By improving both efficiency and traceability in the clearing and settling of transactions, these systems could have profound implications for everything from foreign exchange and international remittances, complex clearing and settlement of securities (the processing that happens every time a stock or bond is traded). Organizations from Visa and SWIFT to NASDAQ and UBS have already begun exploring these potential applications, which could be a first step in the modernization of how financial institutions interact with one another.

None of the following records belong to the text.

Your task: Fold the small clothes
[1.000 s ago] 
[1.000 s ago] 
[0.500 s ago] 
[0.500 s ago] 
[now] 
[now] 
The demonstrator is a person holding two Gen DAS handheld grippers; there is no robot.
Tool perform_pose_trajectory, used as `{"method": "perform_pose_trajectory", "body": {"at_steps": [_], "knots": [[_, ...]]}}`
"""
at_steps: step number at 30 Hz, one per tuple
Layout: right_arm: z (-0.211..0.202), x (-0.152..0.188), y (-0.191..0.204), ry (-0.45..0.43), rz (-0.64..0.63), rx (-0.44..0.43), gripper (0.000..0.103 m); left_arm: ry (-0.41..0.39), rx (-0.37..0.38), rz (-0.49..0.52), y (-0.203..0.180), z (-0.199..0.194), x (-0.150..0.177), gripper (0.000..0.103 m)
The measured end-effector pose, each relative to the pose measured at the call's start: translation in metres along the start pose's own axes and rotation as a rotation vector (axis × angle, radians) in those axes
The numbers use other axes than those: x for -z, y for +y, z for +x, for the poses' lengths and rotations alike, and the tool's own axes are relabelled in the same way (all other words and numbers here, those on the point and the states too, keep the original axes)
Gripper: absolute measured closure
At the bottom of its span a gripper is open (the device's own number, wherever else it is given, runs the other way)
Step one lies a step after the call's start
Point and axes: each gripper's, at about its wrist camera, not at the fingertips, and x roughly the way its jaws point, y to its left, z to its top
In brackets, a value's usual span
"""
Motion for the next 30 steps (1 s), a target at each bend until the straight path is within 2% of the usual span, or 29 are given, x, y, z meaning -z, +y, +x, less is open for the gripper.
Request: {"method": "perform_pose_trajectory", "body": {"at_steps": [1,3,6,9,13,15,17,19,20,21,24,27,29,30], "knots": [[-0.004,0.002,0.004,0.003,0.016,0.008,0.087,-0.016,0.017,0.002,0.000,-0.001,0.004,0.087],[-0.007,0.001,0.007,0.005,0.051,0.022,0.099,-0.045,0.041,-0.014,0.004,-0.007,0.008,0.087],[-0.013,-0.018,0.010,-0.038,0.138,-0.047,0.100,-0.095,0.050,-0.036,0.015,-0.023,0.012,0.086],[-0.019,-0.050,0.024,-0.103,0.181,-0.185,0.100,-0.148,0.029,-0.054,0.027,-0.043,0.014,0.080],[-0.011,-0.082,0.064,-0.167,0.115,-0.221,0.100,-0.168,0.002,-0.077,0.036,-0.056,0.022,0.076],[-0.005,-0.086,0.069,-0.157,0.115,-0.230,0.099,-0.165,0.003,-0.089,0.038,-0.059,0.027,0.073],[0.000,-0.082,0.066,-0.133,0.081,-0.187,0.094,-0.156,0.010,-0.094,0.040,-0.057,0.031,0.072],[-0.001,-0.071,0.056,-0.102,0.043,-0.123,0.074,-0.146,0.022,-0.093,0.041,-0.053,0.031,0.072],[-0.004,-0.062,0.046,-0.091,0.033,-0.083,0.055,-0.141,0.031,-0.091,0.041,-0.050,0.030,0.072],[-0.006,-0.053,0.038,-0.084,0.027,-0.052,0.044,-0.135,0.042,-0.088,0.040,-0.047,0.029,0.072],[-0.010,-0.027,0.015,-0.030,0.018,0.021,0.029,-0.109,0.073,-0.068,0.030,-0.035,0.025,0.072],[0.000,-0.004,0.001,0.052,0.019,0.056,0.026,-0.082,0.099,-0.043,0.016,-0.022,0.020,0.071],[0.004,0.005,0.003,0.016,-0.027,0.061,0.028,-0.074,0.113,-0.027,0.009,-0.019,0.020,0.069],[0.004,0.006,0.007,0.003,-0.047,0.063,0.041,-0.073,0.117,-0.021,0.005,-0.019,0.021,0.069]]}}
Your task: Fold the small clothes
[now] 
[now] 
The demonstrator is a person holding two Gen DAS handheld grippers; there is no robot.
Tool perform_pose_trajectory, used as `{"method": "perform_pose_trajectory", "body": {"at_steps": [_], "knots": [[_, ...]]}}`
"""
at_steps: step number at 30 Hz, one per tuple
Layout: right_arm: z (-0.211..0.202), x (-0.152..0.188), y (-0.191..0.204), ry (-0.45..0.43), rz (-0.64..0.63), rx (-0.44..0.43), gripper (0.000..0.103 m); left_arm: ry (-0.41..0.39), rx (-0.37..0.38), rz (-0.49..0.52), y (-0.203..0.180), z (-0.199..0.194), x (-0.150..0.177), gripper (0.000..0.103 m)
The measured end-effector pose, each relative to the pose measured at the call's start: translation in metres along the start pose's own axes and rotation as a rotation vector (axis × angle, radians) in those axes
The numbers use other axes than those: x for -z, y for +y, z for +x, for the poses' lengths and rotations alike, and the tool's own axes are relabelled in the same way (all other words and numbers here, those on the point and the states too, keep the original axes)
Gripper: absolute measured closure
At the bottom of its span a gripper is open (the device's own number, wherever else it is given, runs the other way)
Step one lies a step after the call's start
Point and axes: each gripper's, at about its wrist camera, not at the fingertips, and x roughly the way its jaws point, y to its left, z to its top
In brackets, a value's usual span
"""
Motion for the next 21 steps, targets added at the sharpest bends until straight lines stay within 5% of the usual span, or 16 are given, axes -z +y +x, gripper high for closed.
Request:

Digital currencies won’t replace traditional ones – yet
Given the revolutionary nature of the distributed ledger protocols that enable digital currencies like bitcoin, it may seem curious that they are not in wider use. It is true that in their current from this technology is very appealing for merchants. Payments accepted in the form of bitcoin have a low transaction fee, the funds settle fast – sometimes even within minutes – and they offer a single global standard. But they will only take off if customers also see value in using them, and so far that hasn’t been the case. There are a few reasons for that.
First, customers need an economic incentive to use these digital currencies, but up until now the cost saving has mainly been for merchants. Second, the value of digital currencies can be volatile, which exposes customers to exchange rate risks; as a result, many people hesitate to keep their money in those digital currencies. Finally, a range of issues, including negative press, digital wallet systems with unwieldy user experiences, and a relatively small number of ways to convert dollars to bitcoins make a customer’s first foray into the realm of digital currencies a high hurdle to clear. All of these challenges are clearly solvable, and lots of dynamic start-ups are currently hard at work solving them – but they do present a significant challenge to the adoption of digital currencies by retail customers in the short term.
Of course there is no guarantee that all, or indeed any, of these predictions will come true. Today’s payment eco-system is highly complex, with many parties with entrenched and conflicting incentives working hard to build the payments solution of tomorrow. What does seem clear is that whether tomorrow’s customer reaches for their wallet, their phone, or some other device to pay their experiences will be more seamless than ever before.